The Chess Federation of Canada protests in the strongest terms the abusive treatment of the Canadian player Anton Kovalyev at the 2017 World Cup at Tbilisi.

The incident has been widely covered in the international press and does not need repetition here. The issue is not the dress code for players, which is regrettably unclear and inconsistently applied at this, and other FIDE events. This should be corrected in the appropriate forum.

The issue is the behaviour of chief organizer Zurab Azmaiparashvili in taking it upon himself to insult and threaten our young Canadian player just minutes before his scheduled third round game, resulting in the latter's withdrawal. Mr Azmaiparashvili's behaviour in this case clearly violated the rules and norms of FIDE. The perpetrator must be subject to appropriate discipline to ensure this sort of thing never happens again.

The CFC will be making a formal complaint to the Ethics Committee of FIDE and will be seeking to have Mr. Azmaiparashvili barred from the playing hall for future events.

Sincerely
Hal Bond
FIDE Zone 2.2 President and Delegate, Canada



Dear Hal,

Thank you for your letter of 13 September.

The incident with GM Anton Kovalyov in Tbilisi makes no one happy. However, we have to be accurate in evaluating the whole situation.

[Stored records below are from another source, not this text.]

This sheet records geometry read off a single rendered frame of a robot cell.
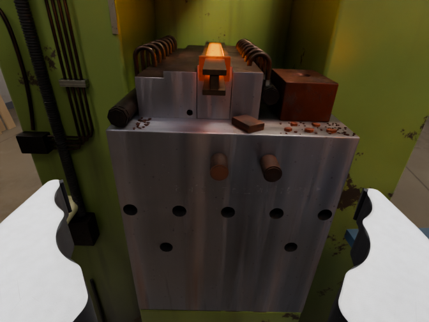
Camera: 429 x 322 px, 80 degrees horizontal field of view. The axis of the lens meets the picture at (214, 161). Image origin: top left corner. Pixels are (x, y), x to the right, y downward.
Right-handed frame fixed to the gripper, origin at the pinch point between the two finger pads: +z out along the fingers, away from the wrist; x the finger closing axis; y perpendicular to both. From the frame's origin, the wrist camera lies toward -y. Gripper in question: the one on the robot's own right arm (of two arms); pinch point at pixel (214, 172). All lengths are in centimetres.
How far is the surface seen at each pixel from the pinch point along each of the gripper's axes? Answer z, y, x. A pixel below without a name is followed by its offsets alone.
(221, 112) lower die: 30.7, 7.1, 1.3
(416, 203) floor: 129, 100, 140
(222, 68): 21.1, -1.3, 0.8
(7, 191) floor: 130, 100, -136
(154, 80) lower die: 30.6, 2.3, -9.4
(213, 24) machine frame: 79, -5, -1
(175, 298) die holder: 25, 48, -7
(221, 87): 22.0, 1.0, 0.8
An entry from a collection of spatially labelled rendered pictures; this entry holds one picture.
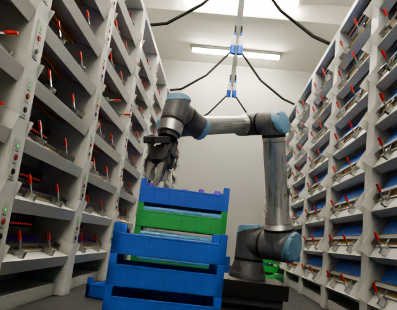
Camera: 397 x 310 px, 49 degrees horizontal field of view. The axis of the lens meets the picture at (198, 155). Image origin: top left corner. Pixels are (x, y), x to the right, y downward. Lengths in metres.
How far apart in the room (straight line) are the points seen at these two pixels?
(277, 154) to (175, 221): 0.83
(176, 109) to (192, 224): 0.42
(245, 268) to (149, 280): 1.15
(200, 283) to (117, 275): 0.21
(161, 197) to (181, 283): 0.39
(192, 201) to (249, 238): 0.84
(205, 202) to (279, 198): 0.74
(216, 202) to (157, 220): 0.20
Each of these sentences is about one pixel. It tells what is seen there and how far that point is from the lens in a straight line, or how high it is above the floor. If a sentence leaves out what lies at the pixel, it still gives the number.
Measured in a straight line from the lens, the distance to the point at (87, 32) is 1.98.
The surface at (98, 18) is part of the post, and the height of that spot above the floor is 1.28.
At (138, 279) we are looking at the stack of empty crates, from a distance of 1.18.
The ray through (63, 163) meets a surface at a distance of 1.81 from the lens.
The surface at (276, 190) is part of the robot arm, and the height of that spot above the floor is 0.57.
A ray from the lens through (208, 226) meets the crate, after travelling 1.48.
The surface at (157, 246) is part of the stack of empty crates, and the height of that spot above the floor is 0.27.
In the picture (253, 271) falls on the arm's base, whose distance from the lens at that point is 2.28.
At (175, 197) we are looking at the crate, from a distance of 1.47.
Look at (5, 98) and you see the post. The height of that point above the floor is 0.64.
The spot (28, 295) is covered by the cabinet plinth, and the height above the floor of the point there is 0.03.
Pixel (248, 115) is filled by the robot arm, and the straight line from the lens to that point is 2.19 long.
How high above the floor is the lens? 0.30
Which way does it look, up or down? 11 degrees up
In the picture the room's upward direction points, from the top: 7 degrees clockwise
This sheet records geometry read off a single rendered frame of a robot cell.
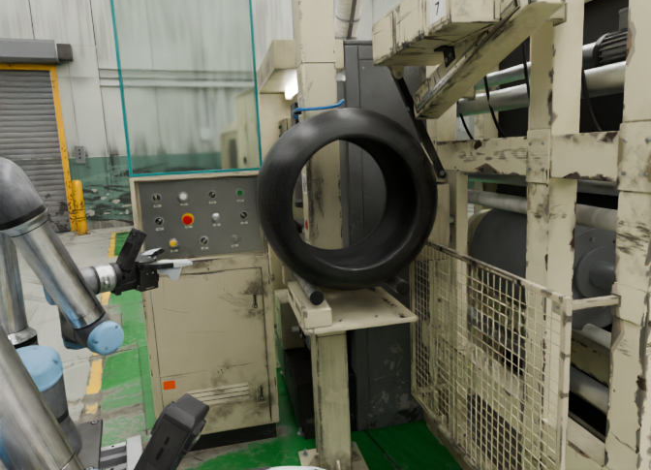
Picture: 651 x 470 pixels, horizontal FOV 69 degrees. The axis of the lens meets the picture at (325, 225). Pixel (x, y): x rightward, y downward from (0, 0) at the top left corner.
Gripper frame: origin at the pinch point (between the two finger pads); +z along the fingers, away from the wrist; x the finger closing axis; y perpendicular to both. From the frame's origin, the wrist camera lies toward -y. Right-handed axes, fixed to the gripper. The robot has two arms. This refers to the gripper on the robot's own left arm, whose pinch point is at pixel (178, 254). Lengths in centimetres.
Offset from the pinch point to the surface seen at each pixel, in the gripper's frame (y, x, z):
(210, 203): 0, -52, 48
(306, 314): 17.3, 28.3, 25.9
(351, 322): 21, 36, 39
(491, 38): -64, 63, 53
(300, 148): -32.0, 21.3, 27.4
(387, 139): -36, 37, 48
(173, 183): -8, -62, 37
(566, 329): 0, 96, 37
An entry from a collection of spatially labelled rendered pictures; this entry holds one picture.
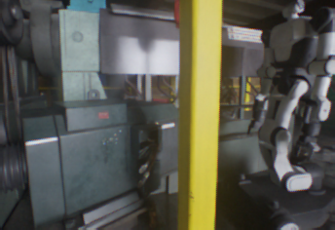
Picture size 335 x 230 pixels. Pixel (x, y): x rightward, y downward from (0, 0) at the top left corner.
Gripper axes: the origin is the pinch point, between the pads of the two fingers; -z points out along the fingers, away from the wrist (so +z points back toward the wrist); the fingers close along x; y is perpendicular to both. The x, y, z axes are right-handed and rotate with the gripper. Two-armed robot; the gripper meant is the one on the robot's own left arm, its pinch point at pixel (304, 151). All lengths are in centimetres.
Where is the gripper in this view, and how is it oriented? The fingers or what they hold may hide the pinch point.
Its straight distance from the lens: 132.9
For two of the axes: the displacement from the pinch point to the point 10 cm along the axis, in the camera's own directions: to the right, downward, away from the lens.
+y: 2.0, 1.2, -9.7
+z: 1.9, -9.8, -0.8
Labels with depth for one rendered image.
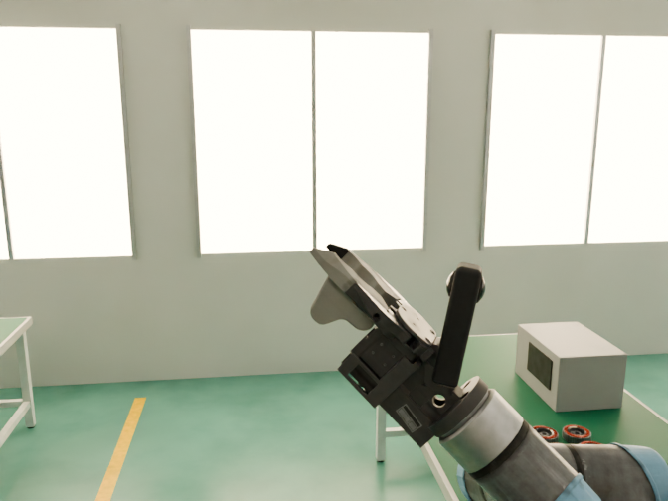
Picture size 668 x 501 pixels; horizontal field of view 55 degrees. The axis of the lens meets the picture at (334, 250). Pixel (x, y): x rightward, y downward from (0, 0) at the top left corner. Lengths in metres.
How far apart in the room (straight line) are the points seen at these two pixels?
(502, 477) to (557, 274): 4.93
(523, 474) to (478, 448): 0.04
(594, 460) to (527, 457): 0.16
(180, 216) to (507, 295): 2.67
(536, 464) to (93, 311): 4.66
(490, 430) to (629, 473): 0.21
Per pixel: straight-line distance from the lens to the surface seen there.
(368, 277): 0.66
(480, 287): 0.61
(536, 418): 3.01
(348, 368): 0.62
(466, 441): 0.62
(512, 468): 0.63
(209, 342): 5.10
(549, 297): 5.55
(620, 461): 0.79
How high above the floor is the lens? 2.08
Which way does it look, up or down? 13 degrees down
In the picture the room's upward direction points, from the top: straight up
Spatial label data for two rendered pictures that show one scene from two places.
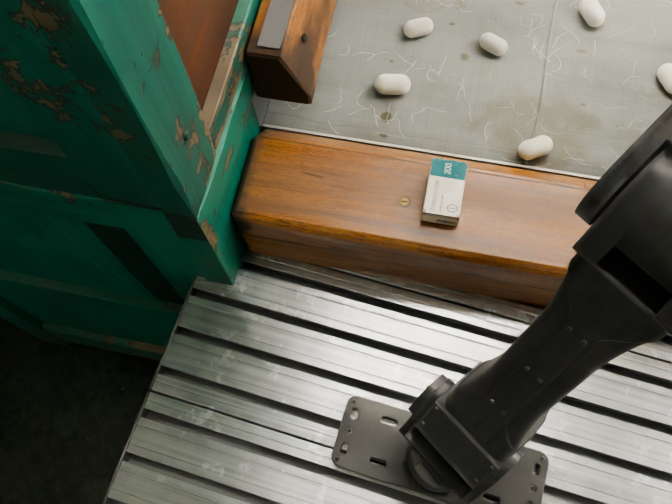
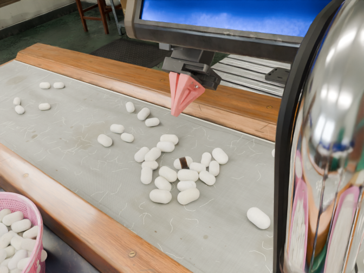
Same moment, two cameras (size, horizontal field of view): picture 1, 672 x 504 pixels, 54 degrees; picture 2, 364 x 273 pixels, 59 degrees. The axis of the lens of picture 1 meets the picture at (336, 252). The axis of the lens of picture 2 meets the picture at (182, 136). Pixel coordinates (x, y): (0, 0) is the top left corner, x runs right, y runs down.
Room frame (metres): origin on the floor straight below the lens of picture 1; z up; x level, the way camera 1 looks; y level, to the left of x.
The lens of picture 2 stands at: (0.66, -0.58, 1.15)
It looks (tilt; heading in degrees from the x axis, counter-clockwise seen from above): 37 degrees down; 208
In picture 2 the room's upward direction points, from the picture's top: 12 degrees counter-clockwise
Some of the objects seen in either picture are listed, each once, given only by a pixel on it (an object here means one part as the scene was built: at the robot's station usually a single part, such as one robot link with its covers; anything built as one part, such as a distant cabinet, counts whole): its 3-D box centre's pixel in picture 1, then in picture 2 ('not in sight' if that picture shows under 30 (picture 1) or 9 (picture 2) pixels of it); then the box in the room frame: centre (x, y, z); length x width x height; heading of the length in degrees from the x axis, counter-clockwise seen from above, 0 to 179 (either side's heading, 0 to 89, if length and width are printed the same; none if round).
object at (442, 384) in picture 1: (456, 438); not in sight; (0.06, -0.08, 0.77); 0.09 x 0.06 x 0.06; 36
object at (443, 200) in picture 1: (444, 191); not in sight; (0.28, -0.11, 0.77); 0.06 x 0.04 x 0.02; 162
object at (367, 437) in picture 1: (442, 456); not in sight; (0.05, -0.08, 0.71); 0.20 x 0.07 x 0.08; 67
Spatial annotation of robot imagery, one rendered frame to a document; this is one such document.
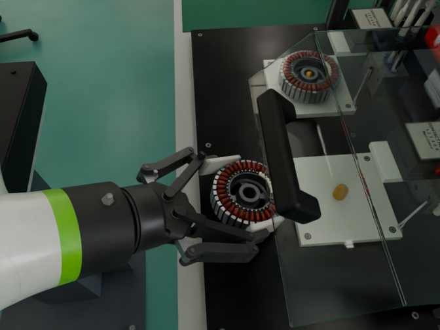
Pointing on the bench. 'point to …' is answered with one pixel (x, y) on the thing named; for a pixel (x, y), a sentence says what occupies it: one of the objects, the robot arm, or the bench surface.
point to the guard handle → (283, 160)
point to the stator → (222, 211)
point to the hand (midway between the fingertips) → (247, 193)
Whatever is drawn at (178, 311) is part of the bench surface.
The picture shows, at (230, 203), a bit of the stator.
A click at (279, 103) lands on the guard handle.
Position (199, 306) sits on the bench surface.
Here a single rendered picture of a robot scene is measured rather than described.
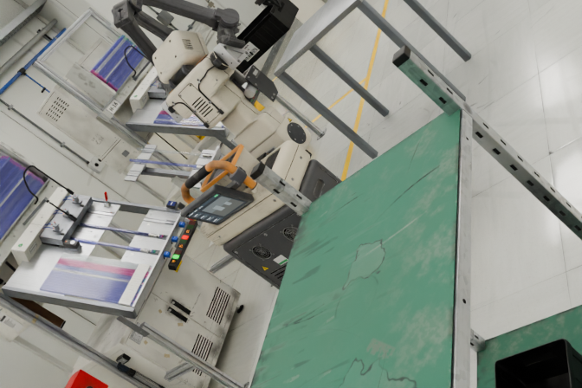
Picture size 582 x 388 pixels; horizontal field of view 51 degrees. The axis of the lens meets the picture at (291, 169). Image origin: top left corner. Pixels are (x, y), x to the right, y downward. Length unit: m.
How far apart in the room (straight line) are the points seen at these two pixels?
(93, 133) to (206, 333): 1.67
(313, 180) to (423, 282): 1.47
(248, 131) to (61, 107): 2.11
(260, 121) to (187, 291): 1.44
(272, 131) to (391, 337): 1.78
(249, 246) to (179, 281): 1.21
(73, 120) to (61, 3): 2.23
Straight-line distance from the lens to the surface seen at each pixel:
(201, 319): 3.67
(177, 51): 2.52
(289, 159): 2.28
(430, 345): 0.81
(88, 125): 4.46
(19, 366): 4.96
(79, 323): 5.20
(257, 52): 2.81
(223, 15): 2.52
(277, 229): 2.39
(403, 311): 0.88
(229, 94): 2.55
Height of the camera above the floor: 1.44
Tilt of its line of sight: 17 degrees down
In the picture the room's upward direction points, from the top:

The rules concerning the appearance of players in top events are very clear in requiring all players to be dressed properly and in a dignified way, emphasizing the need to preserve the image of our sport to sponsors. Even the Code of Ethics, in article 2.2.8, has such a requirement for players.

A similar example is that the FIDE rules require the players to behave properly during a game. Can anyone imagine an arbiter allowing a player to behave badly during a game because the rules do not state explicitly what behavior is considered acceptable or not? The answer is obvious.

Concerning GM Zurab Azmaiparashvili, please note that Mr. Azmaiparashvili is head of a team that has brought over 14 million dollars to chess during the last 5 years. You can understand how better positioned our sport would have been, worldwide, if chess had more fundraisers like Mr. Azmaiparashvili on a global scale. You can also understand that under such psychological pressure to secure these funds, especially for the Chess Olympiad next year, it is not strange that an organiser expects the players to have a proper appearance and show respect to sponsors and the public. This does not mean that organisers cannot be held accountable for their actions:

FIDE has regulations and procedures in all top events allowing players to appeal against any action or decision of any FIDE official.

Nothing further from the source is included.